Within this material, how many lines include the word "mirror"? Answer with a number and nothing more.

** Source data follows **

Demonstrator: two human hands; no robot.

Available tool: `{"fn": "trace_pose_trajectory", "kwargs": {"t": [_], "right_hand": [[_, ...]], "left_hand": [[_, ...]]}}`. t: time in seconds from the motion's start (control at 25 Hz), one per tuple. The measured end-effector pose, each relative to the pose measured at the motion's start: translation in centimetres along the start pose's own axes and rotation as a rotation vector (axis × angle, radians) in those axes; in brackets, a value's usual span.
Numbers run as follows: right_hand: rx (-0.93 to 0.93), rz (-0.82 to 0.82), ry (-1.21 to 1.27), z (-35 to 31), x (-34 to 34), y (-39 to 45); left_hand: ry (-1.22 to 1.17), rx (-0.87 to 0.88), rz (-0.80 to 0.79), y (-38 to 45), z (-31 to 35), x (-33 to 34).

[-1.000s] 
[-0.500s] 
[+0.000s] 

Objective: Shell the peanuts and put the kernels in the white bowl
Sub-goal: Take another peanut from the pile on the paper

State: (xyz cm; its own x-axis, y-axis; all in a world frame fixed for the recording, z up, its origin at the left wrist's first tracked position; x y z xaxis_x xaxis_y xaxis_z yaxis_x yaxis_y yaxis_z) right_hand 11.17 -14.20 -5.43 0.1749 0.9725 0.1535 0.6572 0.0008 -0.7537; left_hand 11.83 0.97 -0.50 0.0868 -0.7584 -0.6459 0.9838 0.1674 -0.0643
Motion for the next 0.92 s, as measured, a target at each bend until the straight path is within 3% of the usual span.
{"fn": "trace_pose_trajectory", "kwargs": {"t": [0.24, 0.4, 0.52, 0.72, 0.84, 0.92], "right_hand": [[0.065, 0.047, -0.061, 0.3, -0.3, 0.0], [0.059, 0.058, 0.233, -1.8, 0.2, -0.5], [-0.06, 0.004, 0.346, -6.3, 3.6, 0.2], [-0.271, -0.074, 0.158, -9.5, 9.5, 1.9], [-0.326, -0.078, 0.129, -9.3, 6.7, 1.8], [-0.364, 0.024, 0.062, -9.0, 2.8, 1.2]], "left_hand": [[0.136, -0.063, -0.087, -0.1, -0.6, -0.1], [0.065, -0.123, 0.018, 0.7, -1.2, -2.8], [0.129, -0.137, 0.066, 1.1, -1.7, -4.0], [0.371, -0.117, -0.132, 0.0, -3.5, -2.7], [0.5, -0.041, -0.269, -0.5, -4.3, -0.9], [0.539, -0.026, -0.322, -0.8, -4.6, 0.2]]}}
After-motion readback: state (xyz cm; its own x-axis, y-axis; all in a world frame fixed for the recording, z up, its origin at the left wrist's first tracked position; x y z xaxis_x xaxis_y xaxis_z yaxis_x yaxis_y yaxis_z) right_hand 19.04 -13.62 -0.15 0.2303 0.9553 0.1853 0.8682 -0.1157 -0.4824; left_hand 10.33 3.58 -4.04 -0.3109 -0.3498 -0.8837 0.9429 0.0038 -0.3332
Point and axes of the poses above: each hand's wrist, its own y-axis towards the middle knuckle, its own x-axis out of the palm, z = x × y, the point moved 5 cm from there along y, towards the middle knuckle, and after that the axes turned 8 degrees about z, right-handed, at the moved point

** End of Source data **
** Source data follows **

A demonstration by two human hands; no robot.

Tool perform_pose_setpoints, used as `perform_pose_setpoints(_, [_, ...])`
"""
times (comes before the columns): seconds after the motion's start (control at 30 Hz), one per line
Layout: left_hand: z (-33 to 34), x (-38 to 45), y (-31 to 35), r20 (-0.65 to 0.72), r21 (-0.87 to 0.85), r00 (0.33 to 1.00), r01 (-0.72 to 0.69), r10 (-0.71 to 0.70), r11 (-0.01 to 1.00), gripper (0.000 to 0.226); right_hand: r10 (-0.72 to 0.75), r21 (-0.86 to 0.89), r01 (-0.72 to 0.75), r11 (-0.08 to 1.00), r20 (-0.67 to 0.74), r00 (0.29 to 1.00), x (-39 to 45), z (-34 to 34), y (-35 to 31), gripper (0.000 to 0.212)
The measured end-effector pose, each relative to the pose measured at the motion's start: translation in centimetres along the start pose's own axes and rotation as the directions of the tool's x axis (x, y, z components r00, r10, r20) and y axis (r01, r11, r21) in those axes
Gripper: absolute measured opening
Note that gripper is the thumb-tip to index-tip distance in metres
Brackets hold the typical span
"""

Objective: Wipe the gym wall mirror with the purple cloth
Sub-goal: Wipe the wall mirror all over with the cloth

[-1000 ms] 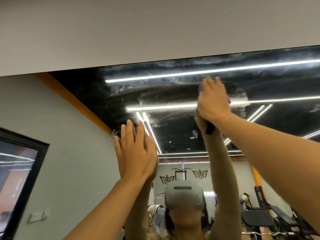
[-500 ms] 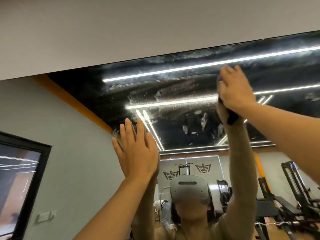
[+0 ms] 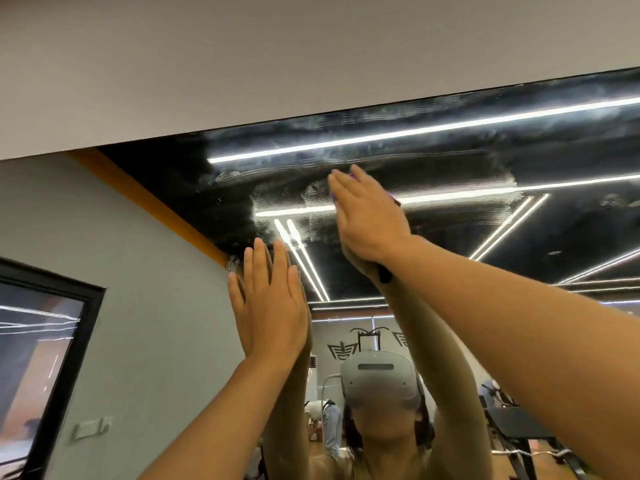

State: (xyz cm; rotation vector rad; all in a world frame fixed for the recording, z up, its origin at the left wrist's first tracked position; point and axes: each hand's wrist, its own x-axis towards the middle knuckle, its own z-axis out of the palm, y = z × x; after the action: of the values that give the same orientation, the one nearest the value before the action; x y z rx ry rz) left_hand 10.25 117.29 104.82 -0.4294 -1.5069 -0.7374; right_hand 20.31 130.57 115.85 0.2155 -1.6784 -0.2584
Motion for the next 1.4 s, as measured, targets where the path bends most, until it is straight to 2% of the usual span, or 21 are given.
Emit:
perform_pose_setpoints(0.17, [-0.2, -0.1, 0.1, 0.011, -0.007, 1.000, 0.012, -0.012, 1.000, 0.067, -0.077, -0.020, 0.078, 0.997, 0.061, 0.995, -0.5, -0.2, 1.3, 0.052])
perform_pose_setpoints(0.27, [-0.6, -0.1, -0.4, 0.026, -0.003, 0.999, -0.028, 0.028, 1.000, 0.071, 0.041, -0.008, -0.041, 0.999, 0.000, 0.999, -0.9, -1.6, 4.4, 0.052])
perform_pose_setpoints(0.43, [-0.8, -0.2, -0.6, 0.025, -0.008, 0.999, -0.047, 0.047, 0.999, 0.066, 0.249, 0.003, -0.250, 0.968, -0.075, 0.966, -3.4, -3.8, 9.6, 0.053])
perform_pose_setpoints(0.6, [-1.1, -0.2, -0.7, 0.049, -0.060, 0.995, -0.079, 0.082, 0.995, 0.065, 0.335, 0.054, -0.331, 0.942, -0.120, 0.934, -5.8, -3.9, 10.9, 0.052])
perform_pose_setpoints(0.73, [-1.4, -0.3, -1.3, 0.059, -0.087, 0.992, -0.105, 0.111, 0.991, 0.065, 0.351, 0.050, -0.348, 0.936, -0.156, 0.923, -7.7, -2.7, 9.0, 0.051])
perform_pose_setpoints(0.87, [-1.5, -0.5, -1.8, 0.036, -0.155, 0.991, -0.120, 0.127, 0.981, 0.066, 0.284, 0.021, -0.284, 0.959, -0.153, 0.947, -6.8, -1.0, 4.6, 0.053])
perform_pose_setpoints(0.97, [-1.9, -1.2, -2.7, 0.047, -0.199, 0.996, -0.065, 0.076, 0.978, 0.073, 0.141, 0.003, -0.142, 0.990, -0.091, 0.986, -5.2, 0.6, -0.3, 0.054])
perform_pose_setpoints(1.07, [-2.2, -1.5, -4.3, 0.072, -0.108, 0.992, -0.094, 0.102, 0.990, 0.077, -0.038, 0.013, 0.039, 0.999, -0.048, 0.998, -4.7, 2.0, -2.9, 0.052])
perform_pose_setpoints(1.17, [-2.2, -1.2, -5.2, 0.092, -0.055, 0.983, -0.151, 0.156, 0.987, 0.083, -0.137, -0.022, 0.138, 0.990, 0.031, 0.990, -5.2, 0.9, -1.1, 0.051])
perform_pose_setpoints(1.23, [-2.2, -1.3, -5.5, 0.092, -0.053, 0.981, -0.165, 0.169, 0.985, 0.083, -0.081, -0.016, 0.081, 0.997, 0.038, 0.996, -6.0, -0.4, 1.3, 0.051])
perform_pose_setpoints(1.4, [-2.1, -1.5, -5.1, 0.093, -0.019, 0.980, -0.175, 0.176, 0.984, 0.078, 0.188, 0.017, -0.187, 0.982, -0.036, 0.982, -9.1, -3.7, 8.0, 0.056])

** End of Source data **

Output for this task → 2